Lighter fare than many of the films mentioned here but it contains Woody's flair for making cities beautiful backdrops, his use of long single shot scenes.
Being a huge fan I enjoy all his movies but this one is probably somewhere between his best and the clunkers from early 2000's. It amazing to think that this man is screenwriter and director and puts out a movie every year. A prolific career indeed!

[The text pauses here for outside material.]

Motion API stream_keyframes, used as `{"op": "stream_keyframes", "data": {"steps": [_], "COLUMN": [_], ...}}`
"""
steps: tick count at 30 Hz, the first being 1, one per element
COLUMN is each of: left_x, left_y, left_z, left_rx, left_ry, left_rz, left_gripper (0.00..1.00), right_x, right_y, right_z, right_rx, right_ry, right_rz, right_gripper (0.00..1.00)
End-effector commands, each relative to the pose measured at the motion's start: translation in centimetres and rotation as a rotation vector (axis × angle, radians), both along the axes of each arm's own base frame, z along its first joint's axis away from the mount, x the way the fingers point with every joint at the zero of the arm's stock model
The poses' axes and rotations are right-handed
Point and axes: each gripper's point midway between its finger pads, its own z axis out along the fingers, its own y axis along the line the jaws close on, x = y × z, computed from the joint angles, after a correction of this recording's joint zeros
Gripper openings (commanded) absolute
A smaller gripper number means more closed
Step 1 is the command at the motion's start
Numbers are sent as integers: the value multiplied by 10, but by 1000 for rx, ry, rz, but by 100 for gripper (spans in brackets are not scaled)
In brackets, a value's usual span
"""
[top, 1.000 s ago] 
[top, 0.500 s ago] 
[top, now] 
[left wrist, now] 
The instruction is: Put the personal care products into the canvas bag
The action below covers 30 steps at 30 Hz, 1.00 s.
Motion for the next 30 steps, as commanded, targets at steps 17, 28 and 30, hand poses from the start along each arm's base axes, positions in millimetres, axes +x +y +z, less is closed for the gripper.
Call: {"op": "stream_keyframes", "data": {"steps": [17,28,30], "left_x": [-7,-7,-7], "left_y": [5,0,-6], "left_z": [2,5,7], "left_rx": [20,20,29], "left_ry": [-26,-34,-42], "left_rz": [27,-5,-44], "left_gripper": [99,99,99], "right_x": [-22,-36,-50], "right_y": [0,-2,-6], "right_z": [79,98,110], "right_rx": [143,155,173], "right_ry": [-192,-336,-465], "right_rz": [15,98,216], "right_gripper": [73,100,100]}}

Available now streaming and DVD.
Zero Dark Thirty.... too long and predictable. Jessica Chastain is terrific. I agree with the director that portraying waterboarding, torture, special rendition, black sites etc and other dubious practices is NOT endorsing them. Rather more interesting question is did they really help in the pursuit of Osama bin Laden? Many argue that nothing gained by torture is reliable. Another interesting element is the assertion that the director and writer were given access to classified material not available yet to the media or general public.
Django Unchained
This is a very long and tedious film that fails to rescue Tarantino from the decline that set in after Pulp Fiction. We are asked to believe that the lead character, Dr Schulz, who has abandoned dentistry to kill people for money, acquires a conscience while working with a slave called Django. A plantation owner called Candie (Leonardo di Caprio) has set dogs on a slave who tear him to death, an incident which apparently turns Schulz against Candie and precipitates a bloodbath led by the 'slave'/freeman Django. But nothing substantial in the film up to this point justifies this moral change, throughout the film Schulz and Django are both killers, and the moral assumptions about the iniquity of slavery are pre-ordained precisely because nobody these days either believes in it or can justify it. As a result the film is basically the story of an attempt by a slave to rescue his wife from bondage, and that's about it. The script is dire, using a reportoire of words and phrases, mostly ending with the word 'boy' that are presumably derived from the way people spoke at the time, though I doubt it.
The initial conceit of a black man riding a horse generates an astonishing series of responses -yet surely slaves were used as cowboys to herd cattle across Texas and other states, so what is the problem? The nadir of this silly film arrives with Tarantino himself pretending to speak with a South African accent, and he can't even do that.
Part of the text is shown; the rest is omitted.